### Your objective:
Please copy each line of the data that includes the string "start".

= = = = =

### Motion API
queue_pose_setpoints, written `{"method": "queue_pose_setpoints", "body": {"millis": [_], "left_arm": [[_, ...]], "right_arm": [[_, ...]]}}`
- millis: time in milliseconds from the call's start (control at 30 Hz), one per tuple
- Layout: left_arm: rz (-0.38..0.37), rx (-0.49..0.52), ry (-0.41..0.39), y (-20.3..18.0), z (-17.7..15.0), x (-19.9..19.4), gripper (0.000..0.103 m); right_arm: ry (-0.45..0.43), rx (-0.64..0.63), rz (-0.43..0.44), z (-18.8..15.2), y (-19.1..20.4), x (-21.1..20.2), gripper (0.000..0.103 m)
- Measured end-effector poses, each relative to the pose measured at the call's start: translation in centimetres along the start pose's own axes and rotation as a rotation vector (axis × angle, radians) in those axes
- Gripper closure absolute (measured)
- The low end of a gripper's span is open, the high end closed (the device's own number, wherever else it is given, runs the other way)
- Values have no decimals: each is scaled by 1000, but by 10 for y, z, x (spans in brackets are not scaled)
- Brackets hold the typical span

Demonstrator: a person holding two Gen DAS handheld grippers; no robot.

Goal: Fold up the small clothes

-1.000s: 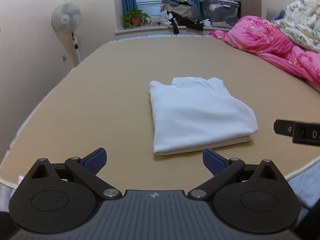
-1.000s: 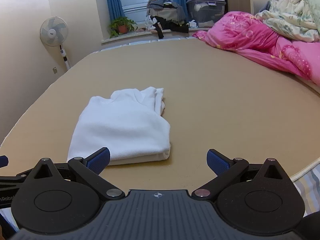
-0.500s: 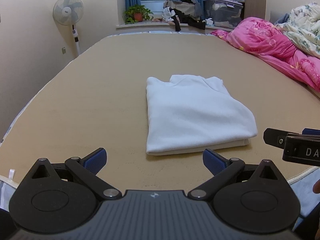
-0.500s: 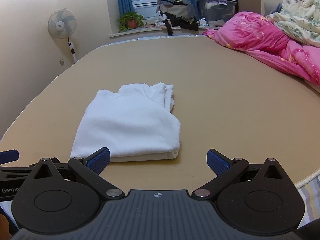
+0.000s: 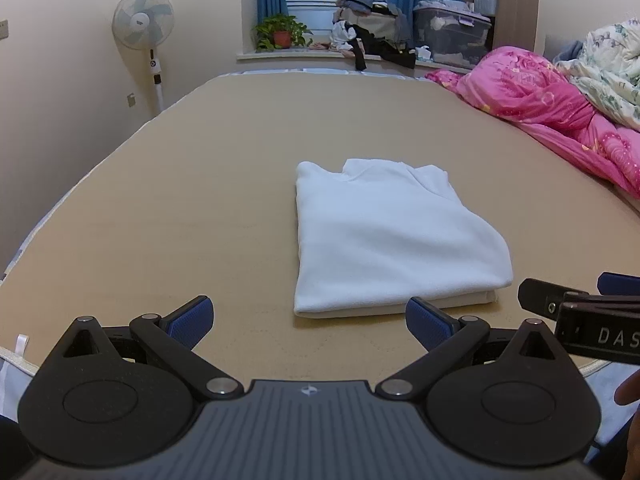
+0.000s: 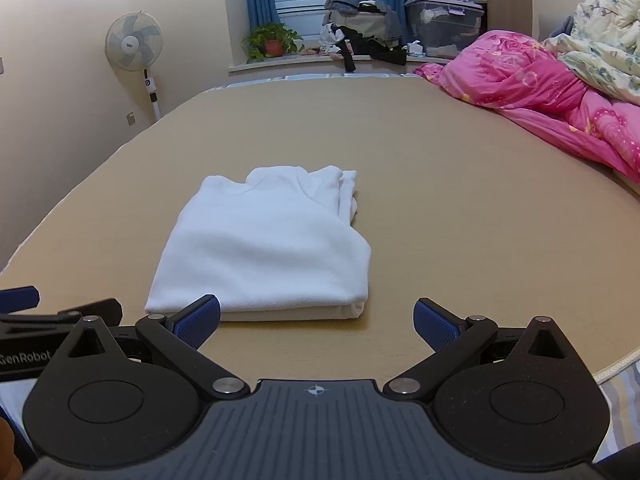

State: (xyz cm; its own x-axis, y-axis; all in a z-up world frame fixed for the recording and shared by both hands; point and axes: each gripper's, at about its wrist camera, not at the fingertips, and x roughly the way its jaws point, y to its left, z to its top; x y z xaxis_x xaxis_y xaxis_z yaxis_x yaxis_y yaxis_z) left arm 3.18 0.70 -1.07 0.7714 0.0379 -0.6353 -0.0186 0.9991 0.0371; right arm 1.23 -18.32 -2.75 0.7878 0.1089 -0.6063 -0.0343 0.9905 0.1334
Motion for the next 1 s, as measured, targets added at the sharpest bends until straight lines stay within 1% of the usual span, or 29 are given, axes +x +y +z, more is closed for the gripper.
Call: {"method": "queue_pose_setpoints", "body": {"millis": [533,1000], "left_arm": [[-9,16,-2,3,1,0,1],[-20,14,-6,7,0,1,1]], "right_arm": [[6,-40,-5,-3,8,0,1],[9,-38,-10,-3,7,-1,1]]}}
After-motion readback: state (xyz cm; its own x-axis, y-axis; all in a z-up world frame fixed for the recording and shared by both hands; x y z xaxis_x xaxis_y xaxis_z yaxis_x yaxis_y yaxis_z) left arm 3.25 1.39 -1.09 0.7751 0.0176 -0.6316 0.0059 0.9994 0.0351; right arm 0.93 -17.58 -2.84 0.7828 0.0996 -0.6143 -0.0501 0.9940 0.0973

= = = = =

### Solution:
- millis: time in milliseconds from the call's start (control at 30 Hz), one per tuple
- Measured end-effector poses, each relative to the pose measured at the call's start: translation in centimetres along the start pose's own axes and rotation as a rotation vector (axis × angle, radians) in those axes

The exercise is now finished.